Le norme vigenti – secondo l’interpretazione finora offerta dalla magistratura e dagli organi di controllo – non prevedono l’obbligo di inserire le cagliate nella lista degli ingredienti. Il consumatore, perciò, non sa se le cagliate congelate sono utilizzate nella produzione di mozzarella o altri formaggi.
Nella circolare 24 febbraio 2017 firmata dai Ministri Maurizio Martina e Carlo Calenda si esclude l’obbligo di indicare l’origine delle cagliate.
Delimitando sia l’indicazione in etichetta, sia i doveri d’informazione nei rapporti “B2B” (business-to-business), all’origine del solo ingrediente “latte” (ma non di altri ingredienti, come la cagliata stessa, che potrebbe perciò venire indicata in etichetta senza citare l’origine).
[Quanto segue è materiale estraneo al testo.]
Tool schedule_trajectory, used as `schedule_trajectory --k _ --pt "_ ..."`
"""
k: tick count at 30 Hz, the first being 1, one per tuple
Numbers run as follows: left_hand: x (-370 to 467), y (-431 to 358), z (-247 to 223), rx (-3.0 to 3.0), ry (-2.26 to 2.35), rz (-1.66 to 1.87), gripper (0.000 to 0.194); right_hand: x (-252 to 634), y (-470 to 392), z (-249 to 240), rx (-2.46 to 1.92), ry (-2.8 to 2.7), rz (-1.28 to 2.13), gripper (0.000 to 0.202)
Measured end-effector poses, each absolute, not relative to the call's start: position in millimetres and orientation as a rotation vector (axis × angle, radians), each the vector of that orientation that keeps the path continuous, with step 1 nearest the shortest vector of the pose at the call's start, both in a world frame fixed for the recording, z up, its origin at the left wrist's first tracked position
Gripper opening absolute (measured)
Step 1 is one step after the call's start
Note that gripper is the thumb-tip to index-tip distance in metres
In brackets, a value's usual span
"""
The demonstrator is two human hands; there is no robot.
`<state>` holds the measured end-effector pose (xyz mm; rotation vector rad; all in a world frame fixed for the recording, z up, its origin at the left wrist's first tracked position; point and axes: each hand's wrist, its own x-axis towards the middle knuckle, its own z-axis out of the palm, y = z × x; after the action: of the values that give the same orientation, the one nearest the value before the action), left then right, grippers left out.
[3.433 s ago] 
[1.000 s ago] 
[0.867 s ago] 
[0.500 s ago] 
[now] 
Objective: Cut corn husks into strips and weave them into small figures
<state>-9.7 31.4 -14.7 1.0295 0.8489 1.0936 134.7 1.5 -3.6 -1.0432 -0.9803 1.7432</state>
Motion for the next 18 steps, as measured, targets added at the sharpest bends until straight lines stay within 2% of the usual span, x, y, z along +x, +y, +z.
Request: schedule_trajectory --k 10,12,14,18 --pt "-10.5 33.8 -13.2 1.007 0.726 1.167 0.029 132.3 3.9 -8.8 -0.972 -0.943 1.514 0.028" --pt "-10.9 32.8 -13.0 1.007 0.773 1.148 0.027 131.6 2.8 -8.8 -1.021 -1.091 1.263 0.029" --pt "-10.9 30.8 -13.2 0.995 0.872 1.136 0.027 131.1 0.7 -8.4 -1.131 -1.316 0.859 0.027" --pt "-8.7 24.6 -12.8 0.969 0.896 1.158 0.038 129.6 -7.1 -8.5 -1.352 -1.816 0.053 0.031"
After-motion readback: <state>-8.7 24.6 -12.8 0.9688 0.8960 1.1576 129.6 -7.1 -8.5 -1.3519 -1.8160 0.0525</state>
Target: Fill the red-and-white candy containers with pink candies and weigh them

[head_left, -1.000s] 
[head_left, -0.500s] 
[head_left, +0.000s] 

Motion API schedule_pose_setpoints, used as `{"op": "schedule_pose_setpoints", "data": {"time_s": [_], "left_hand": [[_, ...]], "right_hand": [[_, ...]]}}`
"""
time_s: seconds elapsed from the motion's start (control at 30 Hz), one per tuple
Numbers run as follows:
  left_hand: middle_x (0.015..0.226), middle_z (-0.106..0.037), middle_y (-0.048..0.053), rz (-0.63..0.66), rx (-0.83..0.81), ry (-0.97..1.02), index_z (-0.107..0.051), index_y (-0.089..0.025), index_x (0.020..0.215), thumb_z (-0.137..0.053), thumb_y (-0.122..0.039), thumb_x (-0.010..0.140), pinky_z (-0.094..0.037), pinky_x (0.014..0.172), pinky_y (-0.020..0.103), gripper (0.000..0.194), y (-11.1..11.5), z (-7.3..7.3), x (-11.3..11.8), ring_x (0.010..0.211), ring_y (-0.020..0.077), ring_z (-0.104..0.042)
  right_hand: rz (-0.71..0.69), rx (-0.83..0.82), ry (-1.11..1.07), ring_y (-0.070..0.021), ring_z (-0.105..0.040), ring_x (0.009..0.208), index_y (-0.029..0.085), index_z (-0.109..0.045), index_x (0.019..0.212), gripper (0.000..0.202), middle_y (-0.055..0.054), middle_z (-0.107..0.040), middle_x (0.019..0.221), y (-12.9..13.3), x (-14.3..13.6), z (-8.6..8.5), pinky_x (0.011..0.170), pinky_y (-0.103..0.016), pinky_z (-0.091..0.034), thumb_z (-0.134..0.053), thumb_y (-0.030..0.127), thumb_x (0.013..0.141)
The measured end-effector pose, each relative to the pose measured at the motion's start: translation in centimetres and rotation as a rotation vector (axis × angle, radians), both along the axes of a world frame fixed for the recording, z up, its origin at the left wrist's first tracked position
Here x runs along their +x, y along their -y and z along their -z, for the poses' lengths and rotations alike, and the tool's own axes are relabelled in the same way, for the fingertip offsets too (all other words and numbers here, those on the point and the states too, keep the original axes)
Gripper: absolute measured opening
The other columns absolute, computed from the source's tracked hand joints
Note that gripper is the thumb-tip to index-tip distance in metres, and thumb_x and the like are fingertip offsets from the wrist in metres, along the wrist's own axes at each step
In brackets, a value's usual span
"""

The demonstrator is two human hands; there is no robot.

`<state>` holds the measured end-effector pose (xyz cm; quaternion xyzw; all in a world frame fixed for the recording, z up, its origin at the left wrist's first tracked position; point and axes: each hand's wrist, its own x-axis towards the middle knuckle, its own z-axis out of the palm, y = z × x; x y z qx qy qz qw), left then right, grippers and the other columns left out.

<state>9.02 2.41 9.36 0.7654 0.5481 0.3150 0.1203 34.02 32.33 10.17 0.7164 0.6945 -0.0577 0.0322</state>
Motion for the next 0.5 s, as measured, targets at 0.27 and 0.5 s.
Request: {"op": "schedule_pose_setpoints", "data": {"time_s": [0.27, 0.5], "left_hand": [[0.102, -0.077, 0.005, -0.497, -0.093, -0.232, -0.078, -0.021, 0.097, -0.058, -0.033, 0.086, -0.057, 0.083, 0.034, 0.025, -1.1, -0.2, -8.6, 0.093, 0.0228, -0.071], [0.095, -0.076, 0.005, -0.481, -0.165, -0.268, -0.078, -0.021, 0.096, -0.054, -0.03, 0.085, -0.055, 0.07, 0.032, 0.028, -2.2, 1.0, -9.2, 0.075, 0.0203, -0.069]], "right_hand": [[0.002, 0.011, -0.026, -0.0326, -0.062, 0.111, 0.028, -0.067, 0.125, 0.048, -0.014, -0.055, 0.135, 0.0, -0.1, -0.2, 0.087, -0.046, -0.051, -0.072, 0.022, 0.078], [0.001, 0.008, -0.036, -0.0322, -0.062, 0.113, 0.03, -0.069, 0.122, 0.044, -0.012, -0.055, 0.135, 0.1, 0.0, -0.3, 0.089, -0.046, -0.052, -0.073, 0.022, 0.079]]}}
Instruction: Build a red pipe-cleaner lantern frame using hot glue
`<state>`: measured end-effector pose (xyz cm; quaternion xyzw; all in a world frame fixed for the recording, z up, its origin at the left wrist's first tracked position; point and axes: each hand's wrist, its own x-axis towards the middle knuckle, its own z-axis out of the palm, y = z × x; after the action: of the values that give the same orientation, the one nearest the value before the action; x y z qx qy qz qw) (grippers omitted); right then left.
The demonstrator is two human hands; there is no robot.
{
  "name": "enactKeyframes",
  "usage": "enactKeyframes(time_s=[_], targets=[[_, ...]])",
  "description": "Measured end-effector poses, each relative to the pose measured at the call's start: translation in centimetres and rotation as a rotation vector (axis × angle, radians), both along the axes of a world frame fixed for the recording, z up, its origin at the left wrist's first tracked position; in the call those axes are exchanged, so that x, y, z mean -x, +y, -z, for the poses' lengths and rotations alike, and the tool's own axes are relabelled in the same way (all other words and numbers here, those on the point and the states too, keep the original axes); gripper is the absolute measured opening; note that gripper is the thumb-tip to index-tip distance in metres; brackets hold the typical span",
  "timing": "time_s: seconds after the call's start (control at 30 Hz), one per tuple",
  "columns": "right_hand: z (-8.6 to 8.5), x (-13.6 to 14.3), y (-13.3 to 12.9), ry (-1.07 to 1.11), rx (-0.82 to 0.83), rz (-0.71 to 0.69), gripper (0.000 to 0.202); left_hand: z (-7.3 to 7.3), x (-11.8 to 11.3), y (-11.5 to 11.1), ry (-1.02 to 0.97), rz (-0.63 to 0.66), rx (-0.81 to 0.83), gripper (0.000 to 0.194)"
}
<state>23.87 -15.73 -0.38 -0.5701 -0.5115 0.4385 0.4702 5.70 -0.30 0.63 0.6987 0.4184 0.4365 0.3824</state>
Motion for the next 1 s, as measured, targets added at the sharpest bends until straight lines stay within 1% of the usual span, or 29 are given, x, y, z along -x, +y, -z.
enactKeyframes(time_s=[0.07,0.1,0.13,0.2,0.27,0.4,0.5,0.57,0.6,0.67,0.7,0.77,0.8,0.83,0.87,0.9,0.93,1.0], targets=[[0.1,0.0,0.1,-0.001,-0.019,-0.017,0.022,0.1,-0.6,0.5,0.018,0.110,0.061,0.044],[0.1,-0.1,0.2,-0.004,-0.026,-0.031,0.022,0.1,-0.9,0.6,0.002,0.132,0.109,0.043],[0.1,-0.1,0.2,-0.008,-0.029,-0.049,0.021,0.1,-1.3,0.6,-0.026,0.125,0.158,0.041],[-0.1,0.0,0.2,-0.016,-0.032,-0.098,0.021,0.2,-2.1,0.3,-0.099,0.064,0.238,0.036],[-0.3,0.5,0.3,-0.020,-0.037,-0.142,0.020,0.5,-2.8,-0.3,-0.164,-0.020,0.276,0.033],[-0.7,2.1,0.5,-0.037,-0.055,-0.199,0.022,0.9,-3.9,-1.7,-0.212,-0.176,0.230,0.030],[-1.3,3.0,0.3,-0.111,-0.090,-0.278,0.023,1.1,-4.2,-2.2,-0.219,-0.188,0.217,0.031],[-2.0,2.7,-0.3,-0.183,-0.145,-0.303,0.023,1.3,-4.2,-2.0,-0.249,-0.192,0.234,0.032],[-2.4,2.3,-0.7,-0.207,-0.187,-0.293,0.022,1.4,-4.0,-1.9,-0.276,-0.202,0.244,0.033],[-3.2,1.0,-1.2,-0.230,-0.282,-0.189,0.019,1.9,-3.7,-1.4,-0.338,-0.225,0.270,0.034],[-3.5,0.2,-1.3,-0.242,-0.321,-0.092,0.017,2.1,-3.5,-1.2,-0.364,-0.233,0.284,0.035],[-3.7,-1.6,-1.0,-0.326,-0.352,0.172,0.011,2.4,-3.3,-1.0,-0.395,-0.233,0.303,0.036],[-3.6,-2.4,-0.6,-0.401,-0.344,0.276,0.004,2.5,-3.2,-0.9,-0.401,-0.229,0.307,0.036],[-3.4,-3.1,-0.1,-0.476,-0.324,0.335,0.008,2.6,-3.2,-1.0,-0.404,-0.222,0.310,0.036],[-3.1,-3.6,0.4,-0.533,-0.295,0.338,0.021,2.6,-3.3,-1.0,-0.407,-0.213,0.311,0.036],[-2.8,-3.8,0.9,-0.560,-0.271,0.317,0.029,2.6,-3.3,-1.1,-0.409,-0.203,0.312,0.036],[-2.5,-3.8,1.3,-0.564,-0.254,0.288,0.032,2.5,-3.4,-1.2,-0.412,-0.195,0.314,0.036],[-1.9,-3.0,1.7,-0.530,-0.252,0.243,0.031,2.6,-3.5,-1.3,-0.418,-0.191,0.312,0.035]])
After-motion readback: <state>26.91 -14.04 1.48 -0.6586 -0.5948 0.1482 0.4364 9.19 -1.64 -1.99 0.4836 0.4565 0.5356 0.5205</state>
Inoltre, il “Paese di trasformazione del latte” può coincidere con il “Paese di origine del prodotto finito”. Cioè quello dove è avvenuta l’ultima trasformazione sostanziale non del latte, ma del prodotto.
In altre parole il caseificio può utilizzare le cagliate estere per preparare il formaggio e indicare che la trasformazione è avvenuta in Italia, omettendo di comunicare che il latte è stato lavorato altrove per produrre la cagliata.